Moloposperme (coscoll)
Molopospermum peloponnesiacum (L.) W.D.J.Koch (moloposperme du Péloponnèse, angélique sauvage)
Photo prise le 22/08/05 à Barrèges (65), jardin botanique du Tourmalet

Le genre Molopospermum, de la famille des apiacées (ou ombellifères), n’est représenté que par une espèce, Molopospermum peloponnesiacum, le moloposperme du Péloponnèse, plus connue sous le nom d’angélique sauvage et, surtout, en pays catalan, de coscoll (ou “couscouil” pour ceux qui ne sont pas familiarisés avec la graphie catalane).

C’est une grande plante vivace glabre, aromatique, pouvant atteindre jusqu’à deux mètres, qui pousse dans les escarpements rocheux montagneux de la France méridionale, à des hauteurs variables selon les régions : dans les Pyrénées-Orientales, où la plante est la plus commune, on ne la trouve guère en dessous de 1700-1800 mètres. Les feuilles inférieures, très grandes, sont trois fois complètement divisées (tripennatiséquées), l’incision étant moins profonde au niveau des feuilles supérieures. La feuille se termine en pointe aiguë fortement dentée. Inflorescences en grandes ombelles de 30 à 40 rayons (ombelles principales), avec un involucre de 6 à 9 bractées inégales et renversées. Les fleurs sont blanchâtres, avec un calice à 5 dents persistant un peu après la floraison, et des pétales entiers, ovales, à pointe redressée. Le fruit, ovoïde, présente des côtes ailées. Floraison de mai-juin à août.

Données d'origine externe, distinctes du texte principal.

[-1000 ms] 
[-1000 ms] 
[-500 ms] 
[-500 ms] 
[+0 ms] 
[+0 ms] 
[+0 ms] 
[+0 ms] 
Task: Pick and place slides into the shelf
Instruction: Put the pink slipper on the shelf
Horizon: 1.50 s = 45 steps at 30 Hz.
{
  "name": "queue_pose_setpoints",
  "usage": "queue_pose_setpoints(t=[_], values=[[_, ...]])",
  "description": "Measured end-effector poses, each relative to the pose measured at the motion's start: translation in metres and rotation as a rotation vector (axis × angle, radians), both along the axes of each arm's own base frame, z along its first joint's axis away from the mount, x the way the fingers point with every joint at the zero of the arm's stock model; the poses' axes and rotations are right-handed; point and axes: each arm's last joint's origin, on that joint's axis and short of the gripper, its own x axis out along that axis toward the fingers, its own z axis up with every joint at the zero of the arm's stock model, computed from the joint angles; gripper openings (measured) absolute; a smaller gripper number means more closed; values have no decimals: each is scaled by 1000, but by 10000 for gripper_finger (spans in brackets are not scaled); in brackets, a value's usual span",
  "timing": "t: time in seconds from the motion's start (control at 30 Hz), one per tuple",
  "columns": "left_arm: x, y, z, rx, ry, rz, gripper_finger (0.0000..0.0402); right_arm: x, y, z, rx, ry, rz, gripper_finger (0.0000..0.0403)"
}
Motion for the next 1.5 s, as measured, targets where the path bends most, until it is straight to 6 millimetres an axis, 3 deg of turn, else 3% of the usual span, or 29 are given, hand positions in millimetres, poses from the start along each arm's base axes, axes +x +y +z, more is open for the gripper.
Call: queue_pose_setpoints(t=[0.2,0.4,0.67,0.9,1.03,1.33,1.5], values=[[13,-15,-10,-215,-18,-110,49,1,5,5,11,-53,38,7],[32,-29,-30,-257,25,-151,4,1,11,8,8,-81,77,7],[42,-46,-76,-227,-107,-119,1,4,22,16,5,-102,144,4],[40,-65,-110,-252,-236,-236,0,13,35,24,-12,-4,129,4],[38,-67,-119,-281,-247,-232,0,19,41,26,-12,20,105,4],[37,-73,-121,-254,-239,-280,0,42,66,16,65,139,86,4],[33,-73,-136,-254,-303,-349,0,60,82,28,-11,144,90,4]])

Les tiges du coscoll sont particulièrement appréciées en salade (découpées en lanières et préalablement glacées). Mais il faut les cueillir jeunes, avant la floraison. D’où certains risques de confusion aux conséquences parfois tragiques. Si la confusion avec la grande ciguë (Conium maculatum), aux feuilles très similaires, est improbable du fait que les deux plantes n’ont pas le même habitat, certains cueilleurs confondent le coscoll avec des plantes poussant dans les mêmes lieux : la pulsatille des Alpes, et surtout l’aconit napel, mortel. D’où l’importance de bien connaître la forme des feuilles avant toute récolte (et aussi de les froisser pour en sentir l’odeur aromatique)

Le terme molopospermum (= graine meurtrie) évoque l’aspect des graines, marquées d’un sillon.

Molopospermum peloponnesiacum (L.) W.D.J.Koch (moloposperme du Péloponnèse, angélique sauvage) : feuilles. Nom catalan : coscoll. Photo prise à Barrèges (65), jardin botanique du Tourmalet, le 22/08/05.
Molopospermum peloponnesiacum (L.) W.D.J.Koch (moloposperme du Péloponnèse, angélique sauvage) : fruits. Photo prise dans la Vall d’Aneu (Catalogne) le 05/08/10.